Proceedings of 13th Conference on Hybrid and Organic Photovoltaics (HOPV21)
Publication date: 11th May 2021
While c-Si appears untouchable as leading PV main stream technology for a longer time, many of the new applications which rely on flexibility, transparency, colour management, integrability or simply elegant appearance require novel photovoltaic materials and technologies.
Organic photovoltaics (OPV), like other emerging thin film PV technologies, are not yet part of this global TW scenario. The first printed PV products were launched in 2008/2009 for portable chargers at an efficiency of about 2 %. Despite the rather low performance at that time, these first products already showed the characteristic “OPV features” like flexibility, transparency and colour variability. Since then, the printed PV community has concentrated on developing novel material systems for higher efficiency – a development which was outstandingly successful. In the last 10 years. Organic solar modules with close to 13 % efficiency were certified in 2020, while single junction cells already reach 18 % power conversion efficiency. Despite the great process, OPV is still facing multiple challenges, from lifetime to cost and to environmental aspects. The most urgent question therefore is – how can we accelerate the development of organic solar cells towards a market ready product.

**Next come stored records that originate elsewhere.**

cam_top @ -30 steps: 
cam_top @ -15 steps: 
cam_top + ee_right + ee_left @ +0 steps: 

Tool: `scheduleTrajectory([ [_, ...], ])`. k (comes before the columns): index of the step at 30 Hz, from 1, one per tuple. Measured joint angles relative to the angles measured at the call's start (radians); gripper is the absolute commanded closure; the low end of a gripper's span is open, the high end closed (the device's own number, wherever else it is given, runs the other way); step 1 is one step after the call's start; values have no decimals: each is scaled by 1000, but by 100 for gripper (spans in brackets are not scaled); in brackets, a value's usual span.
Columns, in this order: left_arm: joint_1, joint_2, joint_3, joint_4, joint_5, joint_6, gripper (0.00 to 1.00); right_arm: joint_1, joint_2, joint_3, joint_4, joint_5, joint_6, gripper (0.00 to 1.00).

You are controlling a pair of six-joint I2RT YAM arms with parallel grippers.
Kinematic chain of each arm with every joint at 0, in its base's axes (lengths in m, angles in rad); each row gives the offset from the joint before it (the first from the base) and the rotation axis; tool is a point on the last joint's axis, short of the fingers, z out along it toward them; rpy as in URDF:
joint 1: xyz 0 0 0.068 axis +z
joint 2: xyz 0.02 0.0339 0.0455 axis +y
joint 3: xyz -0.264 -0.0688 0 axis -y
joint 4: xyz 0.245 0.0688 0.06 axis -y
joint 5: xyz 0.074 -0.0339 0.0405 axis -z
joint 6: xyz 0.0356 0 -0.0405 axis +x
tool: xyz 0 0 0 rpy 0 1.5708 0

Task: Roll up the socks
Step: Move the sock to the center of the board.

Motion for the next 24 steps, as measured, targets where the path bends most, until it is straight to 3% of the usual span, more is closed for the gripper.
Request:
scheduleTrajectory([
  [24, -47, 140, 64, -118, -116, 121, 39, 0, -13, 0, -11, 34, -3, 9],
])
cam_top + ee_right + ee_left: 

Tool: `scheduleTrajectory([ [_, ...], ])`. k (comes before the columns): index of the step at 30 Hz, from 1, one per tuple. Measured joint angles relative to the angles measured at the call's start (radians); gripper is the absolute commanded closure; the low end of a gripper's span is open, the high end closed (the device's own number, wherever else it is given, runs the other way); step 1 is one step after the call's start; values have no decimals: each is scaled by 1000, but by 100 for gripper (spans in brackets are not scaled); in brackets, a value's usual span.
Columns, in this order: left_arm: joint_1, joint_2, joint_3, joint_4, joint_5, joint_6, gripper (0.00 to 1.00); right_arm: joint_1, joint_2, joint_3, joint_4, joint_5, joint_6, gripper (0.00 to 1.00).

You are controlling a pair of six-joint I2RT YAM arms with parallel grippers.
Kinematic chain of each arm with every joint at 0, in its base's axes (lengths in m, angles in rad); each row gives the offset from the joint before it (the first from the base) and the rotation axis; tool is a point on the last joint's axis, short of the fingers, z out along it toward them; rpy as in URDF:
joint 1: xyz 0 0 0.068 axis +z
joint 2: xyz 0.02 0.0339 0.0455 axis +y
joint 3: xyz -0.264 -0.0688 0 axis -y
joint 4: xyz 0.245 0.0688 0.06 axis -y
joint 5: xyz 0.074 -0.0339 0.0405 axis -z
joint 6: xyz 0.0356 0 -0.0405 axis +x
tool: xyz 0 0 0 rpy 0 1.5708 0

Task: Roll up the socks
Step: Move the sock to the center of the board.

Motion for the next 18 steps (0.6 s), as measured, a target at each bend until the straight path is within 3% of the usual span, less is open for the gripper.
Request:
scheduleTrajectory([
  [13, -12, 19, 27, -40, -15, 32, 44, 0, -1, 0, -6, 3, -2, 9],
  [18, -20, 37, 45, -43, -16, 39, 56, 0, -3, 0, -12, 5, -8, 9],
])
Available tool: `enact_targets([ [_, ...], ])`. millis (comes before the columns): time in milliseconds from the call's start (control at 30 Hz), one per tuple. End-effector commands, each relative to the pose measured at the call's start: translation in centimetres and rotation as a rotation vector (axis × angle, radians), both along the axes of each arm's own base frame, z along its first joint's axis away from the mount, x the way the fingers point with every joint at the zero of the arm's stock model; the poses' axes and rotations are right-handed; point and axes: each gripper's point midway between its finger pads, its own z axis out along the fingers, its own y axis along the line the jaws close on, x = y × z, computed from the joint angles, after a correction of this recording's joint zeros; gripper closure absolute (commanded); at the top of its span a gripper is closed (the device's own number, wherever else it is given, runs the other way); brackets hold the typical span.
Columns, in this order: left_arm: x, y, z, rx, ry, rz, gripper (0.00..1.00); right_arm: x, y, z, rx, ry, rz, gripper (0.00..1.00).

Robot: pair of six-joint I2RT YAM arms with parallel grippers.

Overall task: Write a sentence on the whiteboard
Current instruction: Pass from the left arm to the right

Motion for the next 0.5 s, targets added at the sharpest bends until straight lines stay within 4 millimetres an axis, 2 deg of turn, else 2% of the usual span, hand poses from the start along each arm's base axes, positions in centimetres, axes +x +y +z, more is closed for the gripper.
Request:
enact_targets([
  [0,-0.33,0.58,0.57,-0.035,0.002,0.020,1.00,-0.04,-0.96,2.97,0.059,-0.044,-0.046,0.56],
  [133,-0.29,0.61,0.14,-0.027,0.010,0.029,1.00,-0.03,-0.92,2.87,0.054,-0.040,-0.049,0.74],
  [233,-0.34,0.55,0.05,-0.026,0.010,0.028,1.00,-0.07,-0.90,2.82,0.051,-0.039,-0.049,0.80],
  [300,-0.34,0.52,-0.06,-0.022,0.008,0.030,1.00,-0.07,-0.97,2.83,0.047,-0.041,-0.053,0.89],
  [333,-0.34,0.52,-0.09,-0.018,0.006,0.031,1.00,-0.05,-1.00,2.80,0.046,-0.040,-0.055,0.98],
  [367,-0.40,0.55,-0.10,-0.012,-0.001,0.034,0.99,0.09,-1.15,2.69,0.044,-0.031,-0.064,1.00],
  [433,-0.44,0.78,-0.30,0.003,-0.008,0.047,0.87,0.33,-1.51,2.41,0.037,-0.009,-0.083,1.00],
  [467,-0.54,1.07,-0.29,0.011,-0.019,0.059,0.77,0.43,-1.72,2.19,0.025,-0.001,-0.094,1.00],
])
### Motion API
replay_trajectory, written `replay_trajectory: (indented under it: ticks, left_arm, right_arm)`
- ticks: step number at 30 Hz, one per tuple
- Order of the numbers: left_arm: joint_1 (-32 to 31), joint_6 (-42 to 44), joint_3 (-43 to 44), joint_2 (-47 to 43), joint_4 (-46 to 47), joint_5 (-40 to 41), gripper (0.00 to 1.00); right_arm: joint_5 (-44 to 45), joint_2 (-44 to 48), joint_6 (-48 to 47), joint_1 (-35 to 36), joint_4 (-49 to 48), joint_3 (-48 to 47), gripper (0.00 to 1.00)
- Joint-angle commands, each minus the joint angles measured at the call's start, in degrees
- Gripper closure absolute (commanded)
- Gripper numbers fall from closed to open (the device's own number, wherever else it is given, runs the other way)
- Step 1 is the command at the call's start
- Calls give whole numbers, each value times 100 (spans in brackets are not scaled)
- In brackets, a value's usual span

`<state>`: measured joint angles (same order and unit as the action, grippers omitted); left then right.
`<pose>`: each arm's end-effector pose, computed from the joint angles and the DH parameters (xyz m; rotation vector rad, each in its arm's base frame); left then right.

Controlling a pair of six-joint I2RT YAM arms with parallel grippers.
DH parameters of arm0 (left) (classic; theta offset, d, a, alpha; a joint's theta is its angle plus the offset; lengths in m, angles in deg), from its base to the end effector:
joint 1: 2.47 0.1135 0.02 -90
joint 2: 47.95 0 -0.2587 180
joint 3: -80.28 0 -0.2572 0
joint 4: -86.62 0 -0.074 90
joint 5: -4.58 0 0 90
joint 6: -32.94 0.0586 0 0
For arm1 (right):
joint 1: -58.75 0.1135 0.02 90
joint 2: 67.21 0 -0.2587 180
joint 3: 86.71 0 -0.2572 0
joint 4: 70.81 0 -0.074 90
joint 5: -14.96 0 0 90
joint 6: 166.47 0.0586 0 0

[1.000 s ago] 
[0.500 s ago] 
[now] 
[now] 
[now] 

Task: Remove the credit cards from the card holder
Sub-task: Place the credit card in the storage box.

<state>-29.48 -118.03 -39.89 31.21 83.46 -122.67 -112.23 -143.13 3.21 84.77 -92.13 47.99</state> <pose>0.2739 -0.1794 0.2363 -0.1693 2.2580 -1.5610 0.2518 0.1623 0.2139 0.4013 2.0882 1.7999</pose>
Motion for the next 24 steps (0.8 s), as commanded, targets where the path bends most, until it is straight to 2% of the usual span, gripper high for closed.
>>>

In this talk I will discuss concepts and strategies to speed-up the development of OPV technologies towards an earlier deployment on the market. Automated, robot-based research lines with shared interfaces to multi-objective machine learning based optimization routines are introduced as a powerful concept to accelerate the development of new materials towards markets. Despite the commonly accepted understanding that machine learning algorithms can accelerate optimization, we demonstrate that physical model-based AI is superior in discovering hidden relations. We will demonstrate that in specific cases it is becoming possible to predict efficiency or even stability of organic solar cells based on a simple absorption measurement.